Next we do some string concatenation. The &s here are just strings, and API specific for the parameter handling at the server.

cloudflareURL := "https://api.cloudflare.com/client/v4/zones/"
cloudflareZone = cloudflareZone + "/"
cloudflarePath := "logs/received?"

And:

cfURL := cloudflareURL +
	cloudflareZone +
	cloudflarePath +
	"start=" + startString +
	"&end=" + endString +
	"&timestamps=unixnano"
fmt.Println(cfURL)

These variables have been defined via the ini-file config reader, if you remember. The timestamps have been derived from the current time and the const values, that are based on the API restrictions here.

Make HTTP POST requests

We need to make a HTTP POST request to the API endpoint to retrieve the data. In order to prepare this we create a http.Client object.

var postData []byte
client := &http.Client{}
req, err := http.NewRequest("POST", cfURL, bytes.NewReader(postData))
if err != nil {
	log.Fatal(err)
}

The POST header data gets added after the instantiation. Then the request is sent. The http.Client object will direct the returning data into a []byte array. This means that the data is raw within the variable.

The []byte array grows as needed, while data is written into it {6}. It satisfies the bytes.NewReader interface. For our particular use case here this is fine, and keep in mind that Go is garbage-collected in opposite to C++.

We set the POST request headers:

req.Header.Set("X-Auth-Key", cloudflareAPIKey)
req.Header.Set("X-Auth-Email", cloudfareAccount)
resp, err := client.Do(req)
if err != nil {
	log.Fatal(err)
}

The connection gets closed and the data is within resp.Body:

defer resp.Body.Close()
body, err := ioutil.ReadAll(resp.Body)
if err != nil {
	log.Fatal(err)
}

Finally the variable body holds the JSON records from the remote API endpoint.

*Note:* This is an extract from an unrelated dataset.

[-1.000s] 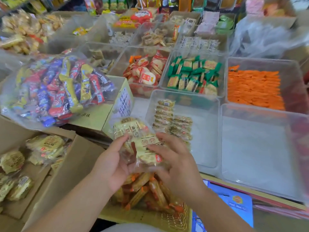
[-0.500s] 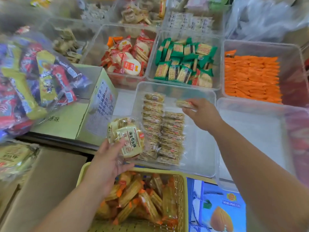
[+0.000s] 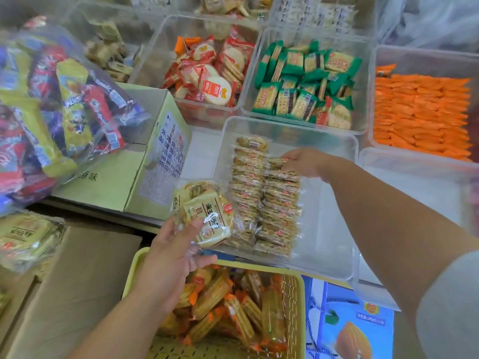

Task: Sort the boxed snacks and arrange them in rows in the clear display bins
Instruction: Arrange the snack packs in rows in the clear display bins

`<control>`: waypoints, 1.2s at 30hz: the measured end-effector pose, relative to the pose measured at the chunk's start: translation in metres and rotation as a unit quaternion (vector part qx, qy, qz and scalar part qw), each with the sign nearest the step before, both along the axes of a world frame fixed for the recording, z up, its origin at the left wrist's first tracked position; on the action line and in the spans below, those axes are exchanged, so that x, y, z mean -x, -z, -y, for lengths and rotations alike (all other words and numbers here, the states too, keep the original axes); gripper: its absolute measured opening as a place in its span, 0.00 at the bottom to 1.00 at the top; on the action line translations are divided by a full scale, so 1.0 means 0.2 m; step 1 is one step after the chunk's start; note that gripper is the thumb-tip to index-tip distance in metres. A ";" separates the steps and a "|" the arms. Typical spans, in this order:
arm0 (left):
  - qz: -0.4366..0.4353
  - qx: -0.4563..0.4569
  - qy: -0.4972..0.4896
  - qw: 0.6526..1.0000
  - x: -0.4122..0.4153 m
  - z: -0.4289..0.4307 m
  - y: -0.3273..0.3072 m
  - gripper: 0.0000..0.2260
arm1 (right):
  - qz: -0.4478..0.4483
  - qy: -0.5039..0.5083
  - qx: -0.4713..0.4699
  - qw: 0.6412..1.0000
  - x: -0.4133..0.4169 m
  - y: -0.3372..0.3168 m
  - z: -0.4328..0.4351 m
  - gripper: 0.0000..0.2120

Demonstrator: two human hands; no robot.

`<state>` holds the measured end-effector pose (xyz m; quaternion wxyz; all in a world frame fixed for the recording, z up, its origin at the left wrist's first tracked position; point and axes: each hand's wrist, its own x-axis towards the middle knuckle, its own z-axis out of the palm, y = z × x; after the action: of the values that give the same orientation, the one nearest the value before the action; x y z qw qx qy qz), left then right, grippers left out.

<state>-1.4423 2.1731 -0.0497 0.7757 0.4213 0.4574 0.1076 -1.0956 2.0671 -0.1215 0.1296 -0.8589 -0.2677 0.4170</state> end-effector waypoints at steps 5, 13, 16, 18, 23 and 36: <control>-0.002 -0.005 -0.002 1.000 0.00 0.00 0.01 0.21 | 0.011 -0.026 0.016 0.999 0.06 0.02 -0.03 0.22; 0.004 0.001 0.003 1.000 -0.01 0.00 0.00 0.18 | 0.000 -0.032 0.040 0.999 0.05 0.01 -0.01 0.20; -0.005 0.005 0.001 1.000 -0.01 0.01 -0.02 0.20 | 0.004 -0.036 0.035 0.999 0.07 -0.01 -0.02 0.21; -0.007 0.007 0.002 1.000 -0.02 0.01 -0.02 0.20 | 0.017 -0.016 0.015 1.000 0.08 -0.01 -0.02 0.23; 0.001 0.010 0.011 1.000 -0.01 0.00 -0.05 0.22 | 0.072 0.009 -0.036 0.997 0.17 -0.03 0.01 0.29; -0.033 0.078 0.129 0.988 -0.05 -0.04 -0.16 0.25 | 0.335 -0.292 -0.371 0.815 0.92 -0.37 0.21 0.43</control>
<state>-1.4325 2.1814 -0.0184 0.7978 0.4186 0.4318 -0.0430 -1.2789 2.0247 -0.0467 0.2126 -0.7136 -0.6674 -0.0092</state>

Auto-parse and de-serialize JSON records into a tabular data-structure

I just want to sort the JSON records into columns, given that these are log fields. Same columns, every line… kind of. Hopefully at least. JSON without a schema is a recipe for surprises, you know.

Here is some magic code to parse the JSON records, and to put them in a data-frame.

sbody := "[" + strings.TrimRight(strings.Replace(string(body), "\n", ",", -1), ",") + "]"
gdf := dataframe.ReadJSON(strings.NewReader(sbody))
qdf := qframe.ReadJSON(strings.NewReader(sbody))

The first line wrapes record-oriented JSON. In order to to this it adds square brackets at the beginning and the end.
– Then read it from the inside to the outside: strings.Replace(string(body), "\n", ",", -1). It replaces the line-breaks. The third parameter (-1) is smaller 0, which will adjust the behaviour of the function to replace all occurrences {7}. Might look confusing, but it’s useful.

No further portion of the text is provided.